# Your instructions:
Starting at the line that holds "Question. Give the pixel coordinates of points on the white pole" and stopping at the line that holds "output x=283, y=18.", restate the records below word for word, with both of those lines included.

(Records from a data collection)
....................

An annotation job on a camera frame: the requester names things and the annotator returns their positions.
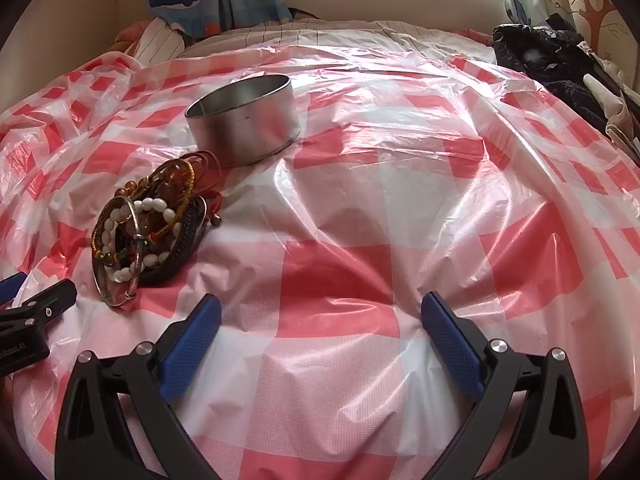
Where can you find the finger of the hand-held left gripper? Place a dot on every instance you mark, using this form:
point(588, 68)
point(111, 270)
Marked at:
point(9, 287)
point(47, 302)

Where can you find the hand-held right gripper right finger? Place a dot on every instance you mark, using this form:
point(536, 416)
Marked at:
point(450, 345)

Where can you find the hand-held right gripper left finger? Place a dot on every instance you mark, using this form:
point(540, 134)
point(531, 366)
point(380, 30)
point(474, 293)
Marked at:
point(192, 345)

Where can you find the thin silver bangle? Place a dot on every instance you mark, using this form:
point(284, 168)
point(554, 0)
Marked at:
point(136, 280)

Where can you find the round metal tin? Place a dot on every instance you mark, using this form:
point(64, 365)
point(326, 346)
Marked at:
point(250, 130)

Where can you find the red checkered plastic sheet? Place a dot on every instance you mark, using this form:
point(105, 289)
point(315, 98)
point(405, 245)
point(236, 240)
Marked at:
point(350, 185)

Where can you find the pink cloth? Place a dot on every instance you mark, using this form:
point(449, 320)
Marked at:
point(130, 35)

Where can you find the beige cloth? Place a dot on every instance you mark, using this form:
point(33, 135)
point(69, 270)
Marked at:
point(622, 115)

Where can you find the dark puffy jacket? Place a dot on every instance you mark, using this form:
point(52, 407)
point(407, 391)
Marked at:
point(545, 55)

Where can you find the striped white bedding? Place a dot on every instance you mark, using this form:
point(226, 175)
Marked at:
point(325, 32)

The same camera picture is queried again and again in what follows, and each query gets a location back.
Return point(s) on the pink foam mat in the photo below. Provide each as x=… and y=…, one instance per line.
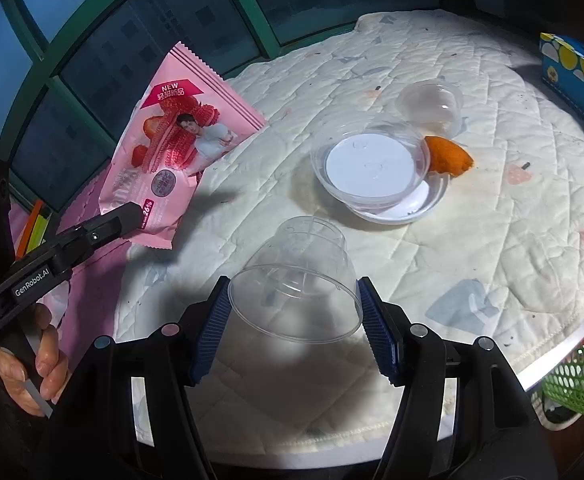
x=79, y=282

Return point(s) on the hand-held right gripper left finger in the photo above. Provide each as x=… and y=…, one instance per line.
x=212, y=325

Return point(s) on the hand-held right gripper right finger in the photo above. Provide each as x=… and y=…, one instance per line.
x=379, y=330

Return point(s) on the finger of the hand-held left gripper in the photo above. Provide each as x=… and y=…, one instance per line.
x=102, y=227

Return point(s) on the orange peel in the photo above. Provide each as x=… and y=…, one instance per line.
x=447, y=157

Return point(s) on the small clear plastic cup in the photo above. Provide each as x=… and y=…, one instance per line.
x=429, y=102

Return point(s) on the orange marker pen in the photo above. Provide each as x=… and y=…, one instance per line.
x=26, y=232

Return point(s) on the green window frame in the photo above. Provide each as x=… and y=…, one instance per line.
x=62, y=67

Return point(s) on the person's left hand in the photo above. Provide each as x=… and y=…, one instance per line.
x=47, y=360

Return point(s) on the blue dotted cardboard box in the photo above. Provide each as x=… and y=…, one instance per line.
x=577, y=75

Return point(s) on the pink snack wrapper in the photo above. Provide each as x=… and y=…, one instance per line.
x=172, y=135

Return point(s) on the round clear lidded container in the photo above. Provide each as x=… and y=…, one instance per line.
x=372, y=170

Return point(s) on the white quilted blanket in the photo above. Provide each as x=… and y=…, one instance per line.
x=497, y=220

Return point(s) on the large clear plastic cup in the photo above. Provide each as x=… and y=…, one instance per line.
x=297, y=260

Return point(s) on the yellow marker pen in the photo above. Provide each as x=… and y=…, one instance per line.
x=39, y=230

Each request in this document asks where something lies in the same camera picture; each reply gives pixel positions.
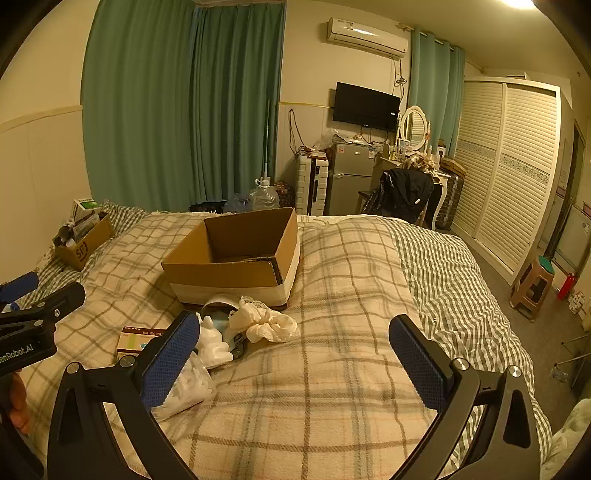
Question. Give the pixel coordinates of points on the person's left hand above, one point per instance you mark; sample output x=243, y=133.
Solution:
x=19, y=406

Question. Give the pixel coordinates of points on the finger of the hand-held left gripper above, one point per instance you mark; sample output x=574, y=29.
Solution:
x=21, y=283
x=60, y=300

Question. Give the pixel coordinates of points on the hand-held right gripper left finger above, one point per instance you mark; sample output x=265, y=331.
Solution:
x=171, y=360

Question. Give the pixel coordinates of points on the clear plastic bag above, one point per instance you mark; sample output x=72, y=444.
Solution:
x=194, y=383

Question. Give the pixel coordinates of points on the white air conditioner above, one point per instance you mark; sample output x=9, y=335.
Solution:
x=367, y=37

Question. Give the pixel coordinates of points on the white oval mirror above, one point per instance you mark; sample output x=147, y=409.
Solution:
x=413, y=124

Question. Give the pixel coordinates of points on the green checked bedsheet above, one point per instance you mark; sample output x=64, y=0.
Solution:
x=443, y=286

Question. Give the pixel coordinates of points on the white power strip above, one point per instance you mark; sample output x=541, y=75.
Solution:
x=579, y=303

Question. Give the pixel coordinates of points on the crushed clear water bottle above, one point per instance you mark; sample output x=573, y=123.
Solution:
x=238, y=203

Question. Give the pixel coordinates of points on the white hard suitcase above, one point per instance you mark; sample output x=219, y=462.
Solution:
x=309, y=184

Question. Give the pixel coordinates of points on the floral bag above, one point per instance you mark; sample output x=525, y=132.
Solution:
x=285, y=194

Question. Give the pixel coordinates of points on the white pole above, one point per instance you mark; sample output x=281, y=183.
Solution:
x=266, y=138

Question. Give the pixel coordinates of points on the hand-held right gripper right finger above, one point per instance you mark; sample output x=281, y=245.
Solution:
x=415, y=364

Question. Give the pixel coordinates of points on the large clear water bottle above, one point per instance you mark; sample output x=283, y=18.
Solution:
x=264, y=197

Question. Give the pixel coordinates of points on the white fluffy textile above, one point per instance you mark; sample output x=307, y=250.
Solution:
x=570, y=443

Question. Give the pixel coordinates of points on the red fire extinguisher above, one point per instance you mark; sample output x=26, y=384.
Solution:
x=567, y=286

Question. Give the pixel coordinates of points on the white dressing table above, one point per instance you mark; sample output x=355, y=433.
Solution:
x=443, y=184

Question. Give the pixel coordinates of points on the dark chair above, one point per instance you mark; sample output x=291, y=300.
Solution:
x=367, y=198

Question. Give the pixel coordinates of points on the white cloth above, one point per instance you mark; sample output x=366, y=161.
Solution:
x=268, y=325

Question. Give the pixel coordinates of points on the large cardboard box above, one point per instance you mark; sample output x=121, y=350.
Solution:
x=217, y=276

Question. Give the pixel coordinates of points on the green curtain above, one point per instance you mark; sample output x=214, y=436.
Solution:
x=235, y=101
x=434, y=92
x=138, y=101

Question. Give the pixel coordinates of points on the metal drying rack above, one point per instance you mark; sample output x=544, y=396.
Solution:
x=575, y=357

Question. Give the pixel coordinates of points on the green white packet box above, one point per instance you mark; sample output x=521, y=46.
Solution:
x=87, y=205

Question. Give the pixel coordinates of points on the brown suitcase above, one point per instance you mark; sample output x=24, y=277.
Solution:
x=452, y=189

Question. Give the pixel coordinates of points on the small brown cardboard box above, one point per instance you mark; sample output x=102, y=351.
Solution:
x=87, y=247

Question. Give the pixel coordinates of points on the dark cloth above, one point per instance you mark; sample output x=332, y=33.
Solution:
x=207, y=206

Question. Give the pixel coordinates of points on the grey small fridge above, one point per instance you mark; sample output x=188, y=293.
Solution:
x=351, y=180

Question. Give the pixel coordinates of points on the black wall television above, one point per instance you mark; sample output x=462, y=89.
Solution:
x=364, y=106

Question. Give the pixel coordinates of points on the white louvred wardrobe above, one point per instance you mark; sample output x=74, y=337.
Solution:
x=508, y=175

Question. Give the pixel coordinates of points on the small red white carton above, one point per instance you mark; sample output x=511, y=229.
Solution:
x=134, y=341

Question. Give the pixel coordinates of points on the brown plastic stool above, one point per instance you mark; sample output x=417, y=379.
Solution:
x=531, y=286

....................

# Answer to this problem:
Question. Give the pixel coordinates of points on the white pole above, one point per instance you mark; sample output x=281, y=183.
Solution:
x=266, y=138

Question. Give the pixel coordinates of points on the hand-held right gripper right finger above, one point per instance you mark; sample output x=281, y=245.
Solution:
x=415, y=364

Question. Give the pixel coordinates of points on the large clear water bottle above, one point per instance you mark; sample output x=283, y=18.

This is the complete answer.